**WHAT YOU SHOULD DO**
Each line below with the string "orange" should be copied.

Extracted records
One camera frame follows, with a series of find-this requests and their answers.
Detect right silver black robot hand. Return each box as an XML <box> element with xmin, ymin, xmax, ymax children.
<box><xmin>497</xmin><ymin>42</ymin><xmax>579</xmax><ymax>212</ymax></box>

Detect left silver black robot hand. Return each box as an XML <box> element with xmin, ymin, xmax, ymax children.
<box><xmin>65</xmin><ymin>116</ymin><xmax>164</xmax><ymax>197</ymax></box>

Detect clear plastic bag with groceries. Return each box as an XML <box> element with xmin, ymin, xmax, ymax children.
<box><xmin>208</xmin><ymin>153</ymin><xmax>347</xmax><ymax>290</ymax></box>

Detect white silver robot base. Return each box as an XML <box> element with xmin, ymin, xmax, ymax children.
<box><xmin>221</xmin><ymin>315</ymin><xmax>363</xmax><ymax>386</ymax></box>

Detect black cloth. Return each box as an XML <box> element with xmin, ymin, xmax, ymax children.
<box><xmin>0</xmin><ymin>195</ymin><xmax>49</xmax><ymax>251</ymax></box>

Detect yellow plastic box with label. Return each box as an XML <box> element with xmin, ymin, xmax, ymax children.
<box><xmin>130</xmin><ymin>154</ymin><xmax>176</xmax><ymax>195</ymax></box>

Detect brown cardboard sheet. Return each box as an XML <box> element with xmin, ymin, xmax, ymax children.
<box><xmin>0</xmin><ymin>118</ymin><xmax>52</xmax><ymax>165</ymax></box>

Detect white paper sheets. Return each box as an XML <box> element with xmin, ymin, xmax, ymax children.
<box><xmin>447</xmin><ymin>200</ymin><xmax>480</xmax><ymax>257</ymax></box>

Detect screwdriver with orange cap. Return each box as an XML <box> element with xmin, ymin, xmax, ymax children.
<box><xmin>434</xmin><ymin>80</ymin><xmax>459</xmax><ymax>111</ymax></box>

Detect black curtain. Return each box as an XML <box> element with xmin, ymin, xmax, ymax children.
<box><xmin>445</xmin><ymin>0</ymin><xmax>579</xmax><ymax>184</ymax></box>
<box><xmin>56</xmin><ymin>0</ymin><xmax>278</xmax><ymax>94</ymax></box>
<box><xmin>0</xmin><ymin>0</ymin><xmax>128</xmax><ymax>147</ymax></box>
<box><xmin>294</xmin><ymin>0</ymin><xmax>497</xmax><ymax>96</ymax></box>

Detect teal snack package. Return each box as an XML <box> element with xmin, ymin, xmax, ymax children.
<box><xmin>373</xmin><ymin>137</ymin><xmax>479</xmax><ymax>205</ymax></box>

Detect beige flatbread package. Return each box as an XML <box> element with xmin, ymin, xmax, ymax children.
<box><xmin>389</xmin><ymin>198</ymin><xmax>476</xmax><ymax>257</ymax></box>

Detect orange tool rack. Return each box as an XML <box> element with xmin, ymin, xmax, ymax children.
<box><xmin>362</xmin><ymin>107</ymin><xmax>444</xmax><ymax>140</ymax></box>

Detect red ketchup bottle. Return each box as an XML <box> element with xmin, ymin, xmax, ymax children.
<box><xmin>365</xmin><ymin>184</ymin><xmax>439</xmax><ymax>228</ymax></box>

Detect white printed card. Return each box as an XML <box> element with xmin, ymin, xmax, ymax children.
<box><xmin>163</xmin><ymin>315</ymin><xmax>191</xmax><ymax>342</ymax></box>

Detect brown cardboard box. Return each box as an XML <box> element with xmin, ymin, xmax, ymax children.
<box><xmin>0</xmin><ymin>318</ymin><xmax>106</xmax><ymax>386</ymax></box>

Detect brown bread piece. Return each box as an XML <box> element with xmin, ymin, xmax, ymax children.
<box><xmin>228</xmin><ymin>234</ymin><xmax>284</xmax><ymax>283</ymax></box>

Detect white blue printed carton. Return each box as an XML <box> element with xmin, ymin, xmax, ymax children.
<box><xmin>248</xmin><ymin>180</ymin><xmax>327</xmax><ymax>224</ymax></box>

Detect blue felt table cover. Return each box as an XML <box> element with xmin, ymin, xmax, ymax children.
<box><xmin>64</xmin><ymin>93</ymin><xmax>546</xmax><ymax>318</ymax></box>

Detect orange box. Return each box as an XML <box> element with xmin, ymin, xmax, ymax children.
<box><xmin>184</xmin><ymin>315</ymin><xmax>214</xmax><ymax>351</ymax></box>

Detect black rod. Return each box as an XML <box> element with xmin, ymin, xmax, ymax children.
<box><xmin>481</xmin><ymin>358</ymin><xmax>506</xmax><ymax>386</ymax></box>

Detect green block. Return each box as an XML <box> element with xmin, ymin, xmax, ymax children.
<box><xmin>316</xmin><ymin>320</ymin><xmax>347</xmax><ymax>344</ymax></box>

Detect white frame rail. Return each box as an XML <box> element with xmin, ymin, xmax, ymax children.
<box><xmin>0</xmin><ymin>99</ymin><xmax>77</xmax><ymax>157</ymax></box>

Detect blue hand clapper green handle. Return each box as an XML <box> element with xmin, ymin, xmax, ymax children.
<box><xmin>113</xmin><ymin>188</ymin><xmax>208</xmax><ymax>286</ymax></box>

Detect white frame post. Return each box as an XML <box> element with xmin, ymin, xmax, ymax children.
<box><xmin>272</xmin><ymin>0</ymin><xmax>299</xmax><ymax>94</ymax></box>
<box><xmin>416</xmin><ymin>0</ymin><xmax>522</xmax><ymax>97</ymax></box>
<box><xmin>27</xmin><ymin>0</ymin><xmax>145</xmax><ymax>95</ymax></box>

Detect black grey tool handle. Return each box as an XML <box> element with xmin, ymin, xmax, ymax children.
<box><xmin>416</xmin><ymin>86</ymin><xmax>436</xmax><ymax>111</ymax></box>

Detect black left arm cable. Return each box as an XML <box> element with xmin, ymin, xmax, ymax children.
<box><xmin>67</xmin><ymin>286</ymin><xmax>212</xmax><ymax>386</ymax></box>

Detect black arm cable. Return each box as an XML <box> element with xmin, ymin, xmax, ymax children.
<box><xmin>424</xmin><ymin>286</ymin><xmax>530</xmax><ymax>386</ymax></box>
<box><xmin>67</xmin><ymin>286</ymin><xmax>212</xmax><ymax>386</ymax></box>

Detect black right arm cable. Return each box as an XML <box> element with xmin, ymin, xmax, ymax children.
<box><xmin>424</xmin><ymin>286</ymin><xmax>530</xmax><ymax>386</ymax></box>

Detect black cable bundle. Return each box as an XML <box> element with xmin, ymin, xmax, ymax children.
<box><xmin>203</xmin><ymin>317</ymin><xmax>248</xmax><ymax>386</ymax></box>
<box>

**RESPONSE TO THE EXERCISE**
Detect screwdriver with orange cap. Return each box as an XML <box> element with xmin, ymin, xmax, ymax children.
Detect orange tool rack. Return each box as an XML <box> element with xmin, ymin, xmax, ymax children.
Detect orange box. Return each box as an XML <box> element with xmin, ymin, xmax, ymax children.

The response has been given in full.